» **Problem statement**:
An exact copy of the lines from the one containing "For the benchmark, mark the range" through the last line below is required; include both of those lines and no others.

------------------------------------------------

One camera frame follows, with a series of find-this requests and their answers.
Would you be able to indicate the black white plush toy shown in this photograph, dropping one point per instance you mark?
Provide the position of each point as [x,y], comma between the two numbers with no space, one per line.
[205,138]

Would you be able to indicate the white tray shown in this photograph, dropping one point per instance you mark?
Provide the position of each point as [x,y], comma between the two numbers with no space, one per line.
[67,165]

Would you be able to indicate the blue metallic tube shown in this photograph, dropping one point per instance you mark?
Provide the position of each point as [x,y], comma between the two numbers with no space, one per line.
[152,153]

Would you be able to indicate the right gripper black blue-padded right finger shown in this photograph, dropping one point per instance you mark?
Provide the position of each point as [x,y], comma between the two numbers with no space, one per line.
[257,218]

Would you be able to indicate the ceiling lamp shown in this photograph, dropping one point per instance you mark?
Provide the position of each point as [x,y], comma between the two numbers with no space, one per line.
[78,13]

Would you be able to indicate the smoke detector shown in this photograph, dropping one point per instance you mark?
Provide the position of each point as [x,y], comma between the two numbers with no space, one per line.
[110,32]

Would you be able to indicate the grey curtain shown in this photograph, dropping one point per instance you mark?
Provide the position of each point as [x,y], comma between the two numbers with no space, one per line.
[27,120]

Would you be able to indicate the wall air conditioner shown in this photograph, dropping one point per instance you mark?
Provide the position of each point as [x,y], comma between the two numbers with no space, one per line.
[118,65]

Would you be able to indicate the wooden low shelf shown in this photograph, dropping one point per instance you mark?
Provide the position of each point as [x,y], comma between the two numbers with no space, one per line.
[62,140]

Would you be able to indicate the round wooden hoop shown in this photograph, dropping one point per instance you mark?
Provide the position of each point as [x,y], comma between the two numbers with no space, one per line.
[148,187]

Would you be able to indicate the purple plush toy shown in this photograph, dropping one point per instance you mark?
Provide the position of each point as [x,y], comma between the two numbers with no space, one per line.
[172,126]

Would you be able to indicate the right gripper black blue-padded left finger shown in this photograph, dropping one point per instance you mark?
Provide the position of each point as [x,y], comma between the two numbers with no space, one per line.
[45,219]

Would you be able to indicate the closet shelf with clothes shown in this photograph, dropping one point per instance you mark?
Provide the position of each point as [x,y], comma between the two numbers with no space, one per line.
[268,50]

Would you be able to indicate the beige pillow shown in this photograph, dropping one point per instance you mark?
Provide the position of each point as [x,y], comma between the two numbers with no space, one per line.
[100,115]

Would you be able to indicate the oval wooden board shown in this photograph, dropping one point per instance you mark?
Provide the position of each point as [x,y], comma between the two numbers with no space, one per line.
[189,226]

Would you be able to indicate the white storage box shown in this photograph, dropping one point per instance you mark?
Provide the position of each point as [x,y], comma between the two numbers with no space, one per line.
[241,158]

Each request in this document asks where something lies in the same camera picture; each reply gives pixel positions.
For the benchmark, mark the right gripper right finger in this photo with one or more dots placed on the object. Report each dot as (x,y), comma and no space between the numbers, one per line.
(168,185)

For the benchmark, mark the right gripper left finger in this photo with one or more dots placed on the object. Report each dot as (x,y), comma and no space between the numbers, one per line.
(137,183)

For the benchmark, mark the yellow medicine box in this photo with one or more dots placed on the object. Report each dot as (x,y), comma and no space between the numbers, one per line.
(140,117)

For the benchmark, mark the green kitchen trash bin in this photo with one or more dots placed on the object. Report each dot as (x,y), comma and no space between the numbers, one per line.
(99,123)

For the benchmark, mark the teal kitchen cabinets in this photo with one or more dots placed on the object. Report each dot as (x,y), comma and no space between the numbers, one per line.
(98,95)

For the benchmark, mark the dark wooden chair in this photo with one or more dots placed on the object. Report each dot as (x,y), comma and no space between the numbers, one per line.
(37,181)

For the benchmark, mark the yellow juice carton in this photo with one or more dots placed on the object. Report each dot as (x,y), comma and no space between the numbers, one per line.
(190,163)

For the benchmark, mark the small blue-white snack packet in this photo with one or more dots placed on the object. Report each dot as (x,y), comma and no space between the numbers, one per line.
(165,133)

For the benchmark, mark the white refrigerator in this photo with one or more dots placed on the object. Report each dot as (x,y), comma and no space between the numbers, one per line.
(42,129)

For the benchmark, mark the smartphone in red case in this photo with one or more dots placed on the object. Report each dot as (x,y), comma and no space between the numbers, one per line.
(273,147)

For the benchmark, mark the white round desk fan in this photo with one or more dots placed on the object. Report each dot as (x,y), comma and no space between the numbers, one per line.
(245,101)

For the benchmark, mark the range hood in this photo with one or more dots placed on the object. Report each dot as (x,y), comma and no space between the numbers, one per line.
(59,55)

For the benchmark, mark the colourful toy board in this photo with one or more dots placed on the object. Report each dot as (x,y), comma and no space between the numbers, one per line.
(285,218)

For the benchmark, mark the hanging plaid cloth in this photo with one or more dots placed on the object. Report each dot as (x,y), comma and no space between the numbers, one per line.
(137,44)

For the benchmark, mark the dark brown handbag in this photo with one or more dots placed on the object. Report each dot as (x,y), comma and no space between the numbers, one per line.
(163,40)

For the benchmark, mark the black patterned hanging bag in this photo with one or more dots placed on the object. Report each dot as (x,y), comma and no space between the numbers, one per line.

------------------------------------------------

» **Task output**:
For the benchmark, mark the range hood in this photo with one or more dots placed on the object. Report each dot as (x,y), comma and no space between the numbers, one per line.
(59,55)

For the benchmark, mark the colourful toy board in this photo with one or more dots placed on the object. Report each dot as (x,y), comma and no space between the numbers, one per line.
(285,218)

For the benchmark, mark the hanging plaid cloth in this photo with one or more dots placed on the object. Report each dot as (x,y), comma and no space between the numbers, one per line.
(137,44)

For the benchmark, mark the dark brown handbag in this photo with one or more dots placed on the object. Report each dot as (x,y), comma and no space between the numbers, one per line.
(163,40)

For the benchmark, mark the black patterned hanging bag in this photo with one or more dots placed on the object. Report each dot as (x,y), comma and no space between the numbers, one per line.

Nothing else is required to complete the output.